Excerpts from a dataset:
★ ★ ★ ★ ★

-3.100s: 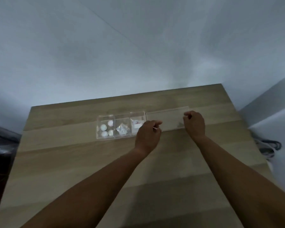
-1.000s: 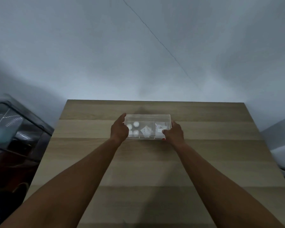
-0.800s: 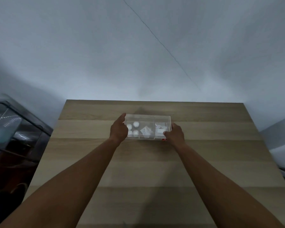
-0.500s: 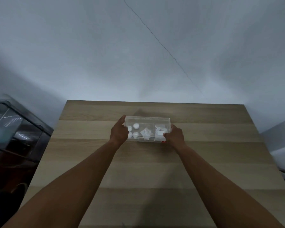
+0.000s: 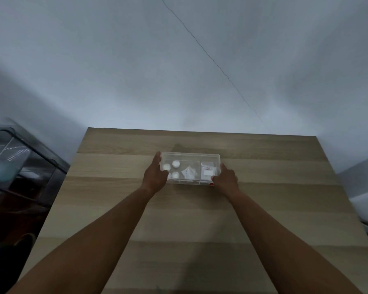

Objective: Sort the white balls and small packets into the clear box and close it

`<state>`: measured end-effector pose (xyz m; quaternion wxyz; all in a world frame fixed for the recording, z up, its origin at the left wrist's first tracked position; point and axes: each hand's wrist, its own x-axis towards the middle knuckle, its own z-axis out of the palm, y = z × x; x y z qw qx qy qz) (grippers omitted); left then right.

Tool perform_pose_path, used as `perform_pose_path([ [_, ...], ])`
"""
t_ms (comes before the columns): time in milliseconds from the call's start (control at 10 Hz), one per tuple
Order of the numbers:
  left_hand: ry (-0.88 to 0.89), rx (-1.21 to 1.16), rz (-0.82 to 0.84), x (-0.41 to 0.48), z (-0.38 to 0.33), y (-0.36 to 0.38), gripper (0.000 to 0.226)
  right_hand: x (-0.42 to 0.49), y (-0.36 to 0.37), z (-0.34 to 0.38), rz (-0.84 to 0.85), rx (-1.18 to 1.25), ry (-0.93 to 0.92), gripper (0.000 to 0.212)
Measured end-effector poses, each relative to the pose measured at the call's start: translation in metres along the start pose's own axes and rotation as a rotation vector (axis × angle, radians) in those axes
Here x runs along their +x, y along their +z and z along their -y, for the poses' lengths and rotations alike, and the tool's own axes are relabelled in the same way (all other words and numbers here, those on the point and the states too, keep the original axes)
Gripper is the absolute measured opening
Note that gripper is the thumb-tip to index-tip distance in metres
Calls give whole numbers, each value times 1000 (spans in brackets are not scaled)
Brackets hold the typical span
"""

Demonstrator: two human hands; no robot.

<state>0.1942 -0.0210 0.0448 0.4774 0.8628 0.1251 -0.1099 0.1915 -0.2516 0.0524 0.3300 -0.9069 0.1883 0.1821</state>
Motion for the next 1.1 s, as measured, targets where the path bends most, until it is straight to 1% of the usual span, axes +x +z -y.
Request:
perform_pose_path([
  [100,2,13,4,-2,6,1,83,-2,0,-1,-8,87,-31,65],
  [200,-74,-32,-82,-8,12,4,77,-8,3,-5,-60,245,-32,66],
  [300,-116,-40,-186,-18,16,7,58,-14,8,-11,-108,321,-5,60],
  [400,-35,11,-242,-31,15,11,39,-19,13,-14,-143,304,-22,50],
  [700,25,14,-163,-28,13,13,42,-18,10,-9,-128,239,-65,59],
  [900,-12,30,-86,-23,15,12,45,-18,8,-8,-128,215,-95,55],
  [1000,3,13,-69,-23,15,11,46,-15,6,-8,-87,219,-90,59],
  [1100,24,12,-63,-26,14,13,47,-18,6,-9,-91,260,-110,58],
])
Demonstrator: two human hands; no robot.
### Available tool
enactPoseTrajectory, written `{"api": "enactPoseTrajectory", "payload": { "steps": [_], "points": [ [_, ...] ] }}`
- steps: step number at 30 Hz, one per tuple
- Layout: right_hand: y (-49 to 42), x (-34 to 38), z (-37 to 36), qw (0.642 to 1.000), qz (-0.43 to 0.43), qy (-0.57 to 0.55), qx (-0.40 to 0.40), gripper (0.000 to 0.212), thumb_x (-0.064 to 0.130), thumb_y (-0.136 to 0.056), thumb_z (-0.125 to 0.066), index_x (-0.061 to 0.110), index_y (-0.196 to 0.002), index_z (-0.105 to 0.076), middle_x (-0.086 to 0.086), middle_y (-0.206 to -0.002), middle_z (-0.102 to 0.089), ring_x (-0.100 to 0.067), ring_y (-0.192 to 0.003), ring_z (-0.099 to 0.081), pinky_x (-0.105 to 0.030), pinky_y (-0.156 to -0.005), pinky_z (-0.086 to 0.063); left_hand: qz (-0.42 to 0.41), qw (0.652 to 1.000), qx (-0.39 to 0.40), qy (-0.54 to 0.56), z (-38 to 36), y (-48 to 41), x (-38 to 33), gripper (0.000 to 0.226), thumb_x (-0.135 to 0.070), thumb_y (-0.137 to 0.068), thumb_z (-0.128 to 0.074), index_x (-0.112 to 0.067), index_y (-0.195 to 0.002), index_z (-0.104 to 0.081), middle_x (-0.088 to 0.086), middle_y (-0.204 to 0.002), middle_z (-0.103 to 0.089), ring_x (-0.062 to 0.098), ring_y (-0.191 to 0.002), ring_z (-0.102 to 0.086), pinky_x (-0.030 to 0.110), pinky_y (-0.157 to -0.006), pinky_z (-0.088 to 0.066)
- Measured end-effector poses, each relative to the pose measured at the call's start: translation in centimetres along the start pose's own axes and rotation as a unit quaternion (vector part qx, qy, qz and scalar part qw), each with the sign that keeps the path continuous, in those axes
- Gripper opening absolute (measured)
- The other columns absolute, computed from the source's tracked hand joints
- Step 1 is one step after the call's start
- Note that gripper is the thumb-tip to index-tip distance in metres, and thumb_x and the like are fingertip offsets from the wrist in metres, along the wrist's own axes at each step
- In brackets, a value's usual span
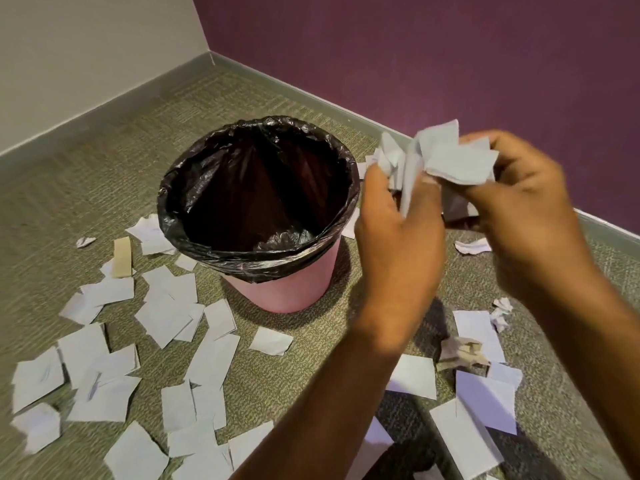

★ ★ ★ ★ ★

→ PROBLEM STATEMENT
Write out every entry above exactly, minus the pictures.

→ EXERCISE RESPONSE
-3.100s: 
-1.000s: 
-0.800s: 
-0.500s: 
+0.000s: 

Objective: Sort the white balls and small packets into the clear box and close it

`<state>`: measured end-effector pose (xyz m; quaternion wxyz; all in a world frame fixed for the recording, z up, its origin at the left wrist's first tracked position; point and axes: each hand's wrist, its own x-axis towards the middle knuckle, its own z-axis out of the palm, y = z × x; x y z qw qx qy qz) (grippers omitted); left then right.

Tool perform_pose_path, used as `perform_pose_path([ [_, ...], ])`
"""
t_ms (comes before the columns): time in milliseconds from the call's start (control at 10 Hz), one per tuple
Order of the numbers:
  left_hand: ry (-0.88 to 0.89), rx (-1.21 to 1.16), rz (-0.82 to 0.84), x (-0.41 to 0.48), z (-0.38 to 0.33), y (-0.36 to 0.38), gripper (0.000 to 0.226)
  right_hand: x (-0.42 to 0.49), y (-0.36 to 0.37), z (-0.34 to 0.38), rz (-0.84 to 0.85), rx (-1.18 to 1.25), ry (-0.93 to 0.92), gripper (0.000 to 0.212)
Measured end-effector poses, each relative to the pose measured at the call's start: translation in metres along the start pose's own axes and rotation as a rotation vector (axis × angle, radians) in those axes
Here x runs along their +x, y along their +z and z along their -y, for the poses' lengths and rotations alike, and the tool's own axes are relabelled in the same way (all other words and numbers here, those on the point and the states too, keep the original axes)
Gripper is the absolute measured opening
Note that gripper is the thumb-tip to index-tip distance in metres
Calls give whole numbers, each value times 1000 (spans in brackets are not scaled)
Brackets hold the typical span
"""

Demonstrator: two human hands; no robot.

<state>0.1942 -0.0210 0.0448 0.4774 0.8628 0.1251 -0.1099 0.1915 -0.2516 0.0524 0.3300 -0.9069 0.1883 0.1821</state>
Motion for the next 1.1 s, as measured, targets where the path bends most, until it is straight to 1% of the usual span, axes +x +z -y.
Request:
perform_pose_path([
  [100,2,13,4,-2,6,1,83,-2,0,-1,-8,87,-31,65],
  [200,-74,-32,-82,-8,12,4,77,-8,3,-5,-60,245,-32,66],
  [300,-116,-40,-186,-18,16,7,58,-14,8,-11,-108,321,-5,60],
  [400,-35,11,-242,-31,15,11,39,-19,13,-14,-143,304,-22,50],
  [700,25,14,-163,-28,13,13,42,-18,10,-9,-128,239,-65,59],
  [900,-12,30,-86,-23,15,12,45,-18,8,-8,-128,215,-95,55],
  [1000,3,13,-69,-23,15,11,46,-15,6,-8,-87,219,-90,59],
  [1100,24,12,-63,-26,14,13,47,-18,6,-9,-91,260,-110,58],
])
Demonstrator: two human hands; no robot.
### Available tool
enactPoseTrajectory, written `{"api": "enactPoseTrajectory", "payload": { "steps": [_], "points": [ [_, ...] ] }}`
- steps: step number at 30 Hz, one per tuple
- Layout: right_hand: y (-49 to 42), x (-34 to 38), z (-37 to 36), qw (0.642 to 1.000), qz (-0.43 to 0.43), qy (-0.57 to 0.55), qx (-0.40 to 0.40), gripper (0.000 to 0.212), thumb_x (-0.064 to 0.130), thumb_y (-0.136 to 0.056), thumb_z (-0.125 to 0.066), index_x (-0.061 to 0.110), index_y (-0.196 to 0.002), index_z (-0.105 to 0.076), middle_x (-0.086 to 0.086), middle_y (-0.206 to -0.002), middle_z (-0.102 to 0.089), ring_x (-0.100 to 0.067), ring_y (-0.192 to 0.003), ring_z (-0.099 to 0.081), pinky_x (-0.105 to 0.030), pinky_y (-0.156 to -0.005), pinky_z (-0.086 to 0.063); left_hand: qz (-0.42 to 0.41), qw (0.652 to 1.000), qx (-0.39 to 0.40), qy (-0.54 to 0.56), z (-38 to 36), y (-48 to 41), x (-38 to 33), gripper (0.000 to 0.226), thumb_x (-0.135 to 0.070), thumb_y (-0.137 to 0.068), thumb_z (-0.128 to 0.074), index_x (-0.112 to 0.067), index_y (-0.195 to 0.002), index_z (-0.104 to 0.081), middle_x (-0.088 to 0.086), middle_y (-0.204 to 0.002), middle_z (-0.103 to 0.089), ring_x (-0.062 to 0.098), ring_y (-0.191 to 0.002), ring_z (-0.102 to 0.086), pinky_x (-0.030 to 0.110), pinky_y (-0.157 to -0.006), pinky_z (-0.088 to 0.066)
- Measured end-effector poses, each relative to the pose measured at the call's start: translation in centimetres along the start pose's own axes and rotation as a unit quaternion (vector part qx, qy, qz and scalar part qw), each with the sign that keeps the path continuous, in those axes
- Gripper opening absolute (measured)
- The other columns absolute, computed from the source's tracked hand joints
- Step 1 is one step after the call's start
- Note that gripper is the thumb-tip to index-tip distance in metres, and thumb_x and the like are fingertip offsets from the wrist in metres, along the wrist's own axes at each step
- In brackets, a value's usual span

The output has nothing more to it.